> [What is expected]: Look for "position" in every line of the listing. Copy the lines that have it.
:: Data
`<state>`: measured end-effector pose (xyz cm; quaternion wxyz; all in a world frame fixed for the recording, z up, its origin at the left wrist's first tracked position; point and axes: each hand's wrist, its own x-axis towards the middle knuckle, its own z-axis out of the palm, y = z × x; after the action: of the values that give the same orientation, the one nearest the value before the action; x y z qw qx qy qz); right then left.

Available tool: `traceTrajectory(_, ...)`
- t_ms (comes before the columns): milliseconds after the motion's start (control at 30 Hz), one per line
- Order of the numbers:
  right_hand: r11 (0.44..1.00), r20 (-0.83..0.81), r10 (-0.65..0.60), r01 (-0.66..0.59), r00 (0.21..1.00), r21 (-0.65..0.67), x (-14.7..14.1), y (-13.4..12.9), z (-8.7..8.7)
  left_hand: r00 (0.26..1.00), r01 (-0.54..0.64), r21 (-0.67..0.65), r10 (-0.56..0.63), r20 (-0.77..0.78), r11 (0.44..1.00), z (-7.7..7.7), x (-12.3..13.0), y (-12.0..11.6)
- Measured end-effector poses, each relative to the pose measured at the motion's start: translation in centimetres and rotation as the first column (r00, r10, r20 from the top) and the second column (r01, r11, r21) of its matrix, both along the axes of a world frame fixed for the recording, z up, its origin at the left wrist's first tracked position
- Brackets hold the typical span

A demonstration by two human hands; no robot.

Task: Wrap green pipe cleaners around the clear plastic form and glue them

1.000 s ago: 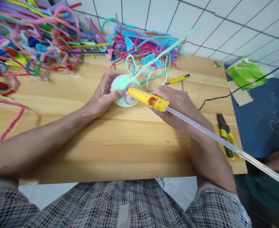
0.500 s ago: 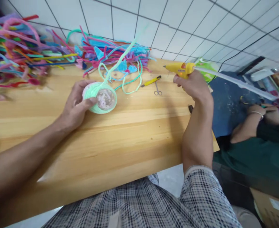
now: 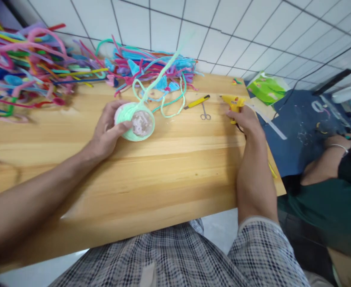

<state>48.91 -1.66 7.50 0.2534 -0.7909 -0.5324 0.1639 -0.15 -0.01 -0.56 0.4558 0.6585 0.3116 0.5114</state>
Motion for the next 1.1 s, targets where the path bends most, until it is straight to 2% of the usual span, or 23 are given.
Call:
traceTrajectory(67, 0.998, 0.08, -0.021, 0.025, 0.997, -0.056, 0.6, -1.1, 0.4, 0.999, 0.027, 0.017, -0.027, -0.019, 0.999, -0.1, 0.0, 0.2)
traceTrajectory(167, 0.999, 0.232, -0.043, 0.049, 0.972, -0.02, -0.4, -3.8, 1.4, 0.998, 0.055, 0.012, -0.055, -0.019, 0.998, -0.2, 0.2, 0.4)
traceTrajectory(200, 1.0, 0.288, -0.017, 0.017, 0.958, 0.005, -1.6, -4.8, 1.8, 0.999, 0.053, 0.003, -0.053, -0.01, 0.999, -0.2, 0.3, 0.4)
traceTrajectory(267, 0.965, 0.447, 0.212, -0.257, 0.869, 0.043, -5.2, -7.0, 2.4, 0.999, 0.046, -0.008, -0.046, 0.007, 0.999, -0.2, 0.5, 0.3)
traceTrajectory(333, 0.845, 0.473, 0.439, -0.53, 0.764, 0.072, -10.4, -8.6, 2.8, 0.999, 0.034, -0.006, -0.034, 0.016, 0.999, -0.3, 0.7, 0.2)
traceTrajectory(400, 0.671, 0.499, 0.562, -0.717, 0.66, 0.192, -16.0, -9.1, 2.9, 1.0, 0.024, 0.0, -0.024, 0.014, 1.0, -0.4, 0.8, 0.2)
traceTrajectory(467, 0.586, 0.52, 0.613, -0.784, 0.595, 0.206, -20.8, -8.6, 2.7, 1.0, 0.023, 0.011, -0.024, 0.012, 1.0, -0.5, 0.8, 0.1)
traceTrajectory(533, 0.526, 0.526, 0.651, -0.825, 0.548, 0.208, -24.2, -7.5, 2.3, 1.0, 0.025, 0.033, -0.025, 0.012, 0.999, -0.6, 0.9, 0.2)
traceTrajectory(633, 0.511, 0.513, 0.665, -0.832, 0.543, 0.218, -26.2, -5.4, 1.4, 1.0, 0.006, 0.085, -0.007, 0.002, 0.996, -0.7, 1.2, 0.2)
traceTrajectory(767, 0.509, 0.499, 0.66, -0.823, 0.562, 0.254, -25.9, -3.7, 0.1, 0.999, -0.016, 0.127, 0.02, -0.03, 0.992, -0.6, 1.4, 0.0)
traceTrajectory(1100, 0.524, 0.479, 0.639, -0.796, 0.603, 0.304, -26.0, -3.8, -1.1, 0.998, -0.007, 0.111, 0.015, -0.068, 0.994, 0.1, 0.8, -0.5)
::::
> [Solution to this exercise]:
`<state>`: measured end-effector pose (xyz cm; quaternion wxyz; all in a world frame fixed for the recording, z up, its origin at the left wrist's first tracked position; point and axes: each hand's wrist, its own x-axis towards the middle knuckle, its own z-axis out of the palm, y = z × x; after the action: of the values that give the same orientation, the one nearest the value before the action; x y z qw qx qy qz); right then left.
- Measured end-effector poses, each relative to the pose measured at the motion's start: translation in centimetres and rotation as the first column (r00, r10, r20 from the top) and the second column (r01, r11, r21) of its matrix, both along the axes of a world frame fixed for the recording, z up, its origin at the left wrist's first tracked position

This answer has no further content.